It’s too long
It’s too long for comfort.
It’s starting to become unnatural
Stretched
Losing its elasticity.
The bounce back isn’t as sharp and I’m seeing that now
I’m realizing that.
The recovery time is extending with every year or so,
Healing isn’t as quick anymore.
More time is being added to the que
And there's nothing I can do about that but give it up to God.
Let the universe take ahold of this catastrophic event—
The time is out of your hands.
I have an issue with control, where I let it manifest its way into my world and tell me how to do things “right..”

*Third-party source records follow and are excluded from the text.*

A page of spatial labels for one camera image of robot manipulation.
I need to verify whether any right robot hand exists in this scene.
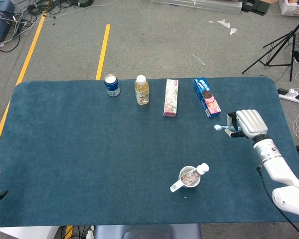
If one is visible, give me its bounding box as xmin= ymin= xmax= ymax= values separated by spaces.
xmin=225 ymin=109 xmax=269 ymax=140

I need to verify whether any light blue toothbrush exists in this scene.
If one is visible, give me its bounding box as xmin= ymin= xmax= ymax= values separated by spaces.
xmin=214 ymin=124 xmax=242 ymax=131

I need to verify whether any floral toothpaste tube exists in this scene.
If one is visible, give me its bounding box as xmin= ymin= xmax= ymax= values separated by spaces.
xmin=180 ymin=163 xmax=210 ymax=185

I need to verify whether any white plastic mug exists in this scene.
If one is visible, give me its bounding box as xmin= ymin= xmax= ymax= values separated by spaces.
xmin=169 ymin=165 xmax=201 ymax=193

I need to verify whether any pink floral small box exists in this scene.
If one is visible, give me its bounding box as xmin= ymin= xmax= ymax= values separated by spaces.
xmin=163 ymin=79 xmax=179 ymax=118

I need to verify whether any white power strip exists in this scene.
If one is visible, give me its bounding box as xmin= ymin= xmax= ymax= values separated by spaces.
xmin=278 ymin=87 xmax=299 ymax=104

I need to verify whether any blue cookie box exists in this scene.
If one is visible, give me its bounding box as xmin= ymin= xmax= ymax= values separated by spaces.
xmin=192 ymin=78 xmax=222 ymax=119

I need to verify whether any black tripod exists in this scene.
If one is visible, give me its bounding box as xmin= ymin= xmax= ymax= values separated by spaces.
xmin=241 ymin=13 xmax=299 ymax=82

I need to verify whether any blue table mat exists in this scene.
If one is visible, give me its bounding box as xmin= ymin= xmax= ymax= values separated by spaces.
xmin=0 ymin=76 xmax=299 ymax=229

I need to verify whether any yellow tea bottle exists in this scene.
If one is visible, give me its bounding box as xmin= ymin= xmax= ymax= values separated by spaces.
xmin=134 ymin=75 xmax=150 ymax=106

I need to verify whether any white plastic basket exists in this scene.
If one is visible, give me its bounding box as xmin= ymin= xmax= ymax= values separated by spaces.
xmin=279 ymin=0 xmax=299 ymax=17

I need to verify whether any blue soda can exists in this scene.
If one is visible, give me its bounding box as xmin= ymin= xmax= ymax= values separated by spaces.
xmin=104 ymin=74 xmax=121 ymax=98

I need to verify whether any grey blue seat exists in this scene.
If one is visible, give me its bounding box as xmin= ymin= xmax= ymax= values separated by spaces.
xmin=93 ymin=224 xmax=202 ymax=239

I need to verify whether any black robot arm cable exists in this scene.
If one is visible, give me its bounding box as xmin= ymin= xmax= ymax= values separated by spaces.
xmin=256 ymin=163 xmax=299 ymax=239

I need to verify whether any black flat bracket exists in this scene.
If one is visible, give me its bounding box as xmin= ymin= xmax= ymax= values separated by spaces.
xmin=241 ymin=0 xmax=269 ymax=16

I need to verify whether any aluminium profile rail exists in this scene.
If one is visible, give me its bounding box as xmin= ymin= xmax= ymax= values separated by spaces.
xmin=150 ymin=0 xmax=242 ymax=13

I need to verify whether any black cable tangle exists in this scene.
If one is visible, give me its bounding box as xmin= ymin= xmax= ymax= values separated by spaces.
xmin=0 ymin=0 xmax=95 ymax=53

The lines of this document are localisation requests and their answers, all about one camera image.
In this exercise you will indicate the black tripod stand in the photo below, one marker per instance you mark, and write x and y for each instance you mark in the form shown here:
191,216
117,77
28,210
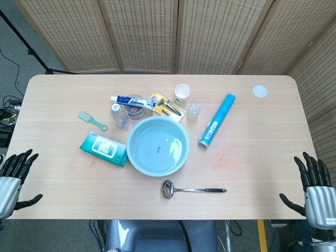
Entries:
29,50

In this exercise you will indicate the woven folding screen panel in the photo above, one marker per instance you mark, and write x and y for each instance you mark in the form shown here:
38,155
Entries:
286,34
320,92
141,34
68,34
218,36

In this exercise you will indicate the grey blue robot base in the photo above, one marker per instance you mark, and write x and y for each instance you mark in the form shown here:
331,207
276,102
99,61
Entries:
147,236

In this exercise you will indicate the blue and white toothpaste tube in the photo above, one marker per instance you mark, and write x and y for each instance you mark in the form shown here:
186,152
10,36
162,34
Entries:
130,101

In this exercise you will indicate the green wet wipes pack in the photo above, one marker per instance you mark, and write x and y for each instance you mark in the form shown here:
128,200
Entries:
103,148

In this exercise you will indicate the power strip with plugs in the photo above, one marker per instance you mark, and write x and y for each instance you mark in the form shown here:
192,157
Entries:
10,107

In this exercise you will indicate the stainless steel ladle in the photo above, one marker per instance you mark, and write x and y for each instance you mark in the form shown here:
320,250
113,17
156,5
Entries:
168,189

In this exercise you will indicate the clear plastic bottle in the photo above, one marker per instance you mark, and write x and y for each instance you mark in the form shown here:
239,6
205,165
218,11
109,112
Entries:
120,118

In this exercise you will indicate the white round lid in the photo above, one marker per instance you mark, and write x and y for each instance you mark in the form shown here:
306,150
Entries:
260,91

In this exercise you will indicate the translucent squeeze bottle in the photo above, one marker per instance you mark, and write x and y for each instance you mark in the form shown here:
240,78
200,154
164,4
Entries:
193,113

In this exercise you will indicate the white paper cup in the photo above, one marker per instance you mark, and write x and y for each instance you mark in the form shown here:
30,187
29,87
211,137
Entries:
182,94

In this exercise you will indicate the black and silver right hand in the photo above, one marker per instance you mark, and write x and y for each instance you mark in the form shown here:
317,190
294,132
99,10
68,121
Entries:
320,202

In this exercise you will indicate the blue cling film roll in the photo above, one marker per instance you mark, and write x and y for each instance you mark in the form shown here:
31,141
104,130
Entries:
216,120

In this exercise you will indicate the yellow razor blister pack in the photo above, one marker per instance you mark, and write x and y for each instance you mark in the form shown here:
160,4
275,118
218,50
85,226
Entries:
170,109

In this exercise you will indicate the light blue bowl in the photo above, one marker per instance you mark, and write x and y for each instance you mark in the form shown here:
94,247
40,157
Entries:
147,147

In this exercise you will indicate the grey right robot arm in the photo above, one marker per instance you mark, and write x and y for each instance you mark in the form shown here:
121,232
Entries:
324,240

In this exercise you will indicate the black and silver left hand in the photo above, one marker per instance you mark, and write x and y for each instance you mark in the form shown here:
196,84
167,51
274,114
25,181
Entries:
8,186

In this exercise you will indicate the round clear jar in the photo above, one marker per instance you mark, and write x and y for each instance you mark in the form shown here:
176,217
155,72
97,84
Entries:
135,113

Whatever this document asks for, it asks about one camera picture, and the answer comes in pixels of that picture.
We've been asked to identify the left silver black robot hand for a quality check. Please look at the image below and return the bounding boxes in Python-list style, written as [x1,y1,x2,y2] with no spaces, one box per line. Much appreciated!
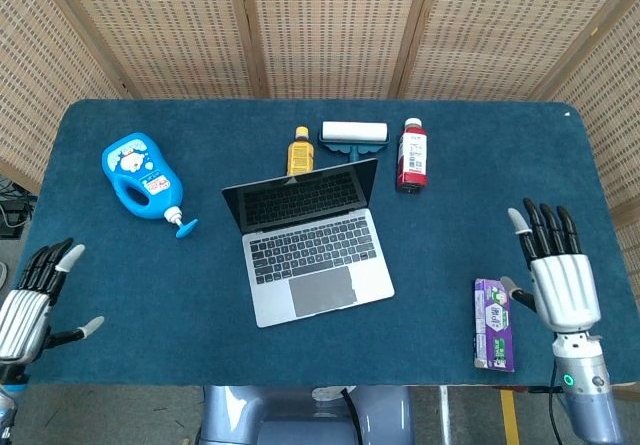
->
[0,237,106,366]

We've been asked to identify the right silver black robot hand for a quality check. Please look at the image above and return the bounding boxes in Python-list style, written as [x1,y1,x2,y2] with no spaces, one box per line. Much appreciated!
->
[507,197,603,337]

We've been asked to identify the silver laptop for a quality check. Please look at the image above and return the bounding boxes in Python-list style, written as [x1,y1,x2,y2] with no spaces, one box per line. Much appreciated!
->
[221,157,396,329]

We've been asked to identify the woven folding screen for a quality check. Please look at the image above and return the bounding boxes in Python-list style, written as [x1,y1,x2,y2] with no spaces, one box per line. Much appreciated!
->
[0,0,640,316]

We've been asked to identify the purple toothpaste box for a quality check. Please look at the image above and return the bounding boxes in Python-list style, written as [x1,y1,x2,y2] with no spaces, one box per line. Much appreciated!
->
[472,277,516,373]

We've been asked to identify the blue table cloth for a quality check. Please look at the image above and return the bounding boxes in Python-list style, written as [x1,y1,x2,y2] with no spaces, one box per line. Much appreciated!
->
[14,98,640,387]

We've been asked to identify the blue detergent pump bottle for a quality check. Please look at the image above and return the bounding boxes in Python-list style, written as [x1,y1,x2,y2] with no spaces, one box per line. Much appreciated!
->
[101,131,200,240]

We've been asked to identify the red juice bottle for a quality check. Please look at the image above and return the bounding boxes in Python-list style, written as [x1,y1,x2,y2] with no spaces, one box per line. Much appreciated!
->
[395,117,429,195]

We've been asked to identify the blue-grey robot torso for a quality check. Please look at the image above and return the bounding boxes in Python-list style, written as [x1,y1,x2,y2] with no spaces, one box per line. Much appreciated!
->
[195,384,416,445]

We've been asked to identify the yellow label tea bottle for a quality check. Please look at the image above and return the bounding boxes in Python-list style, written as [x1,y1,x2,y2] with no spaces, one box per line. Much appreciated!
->
[285,125,316,178]

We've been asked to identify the black floor cables bundle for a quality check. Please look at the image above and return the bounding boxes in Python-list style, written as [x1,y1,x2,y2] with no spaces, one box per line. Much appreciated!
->
[0,177,34,240]

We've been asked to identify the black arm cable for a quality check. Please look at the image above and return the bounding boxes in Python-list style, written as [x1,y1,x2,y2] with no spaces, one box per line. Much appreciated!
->
[519,364,571,445]

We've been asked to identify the black torso cable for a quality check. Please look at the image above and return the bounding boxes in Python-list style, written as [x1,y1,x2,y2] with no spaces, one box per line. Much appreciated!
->
[341,386,364,445]

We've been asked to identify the teal handle lint roller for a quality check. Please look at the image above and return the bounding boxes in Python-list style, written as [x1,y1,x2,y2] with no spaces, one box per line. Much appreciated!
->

Like a teacher seeing you mishandle the equipment time and time again—
“Here, let go, let me show you how it’s done…”
Well excuuuuse me.
You gotta know when to let go.
I battle with not knowing nothing at all
Battle with guilt, shame. Thinking everything is on me, like I gotta carry all the weight in order to “reap.”
This nauseous feeling creeps up reminding me of my wrongdoings—feeling so boxed in with every mistake I make there’s no room for grace i fret.
I fret it’s too late for that
too thin for that
Lost its elasticity.
Words mean nothing anymore—they’re just words vomiting out of one’s mouth. That box becomes smaller and smaller to the point you have to move out, there’s no more room for your *******. For thee *******.
That heart that once pumped a thousand emotions at once has now stretched…
Becoming thin
Withered and tired.
This isn’t normal, it’s too long for comfort.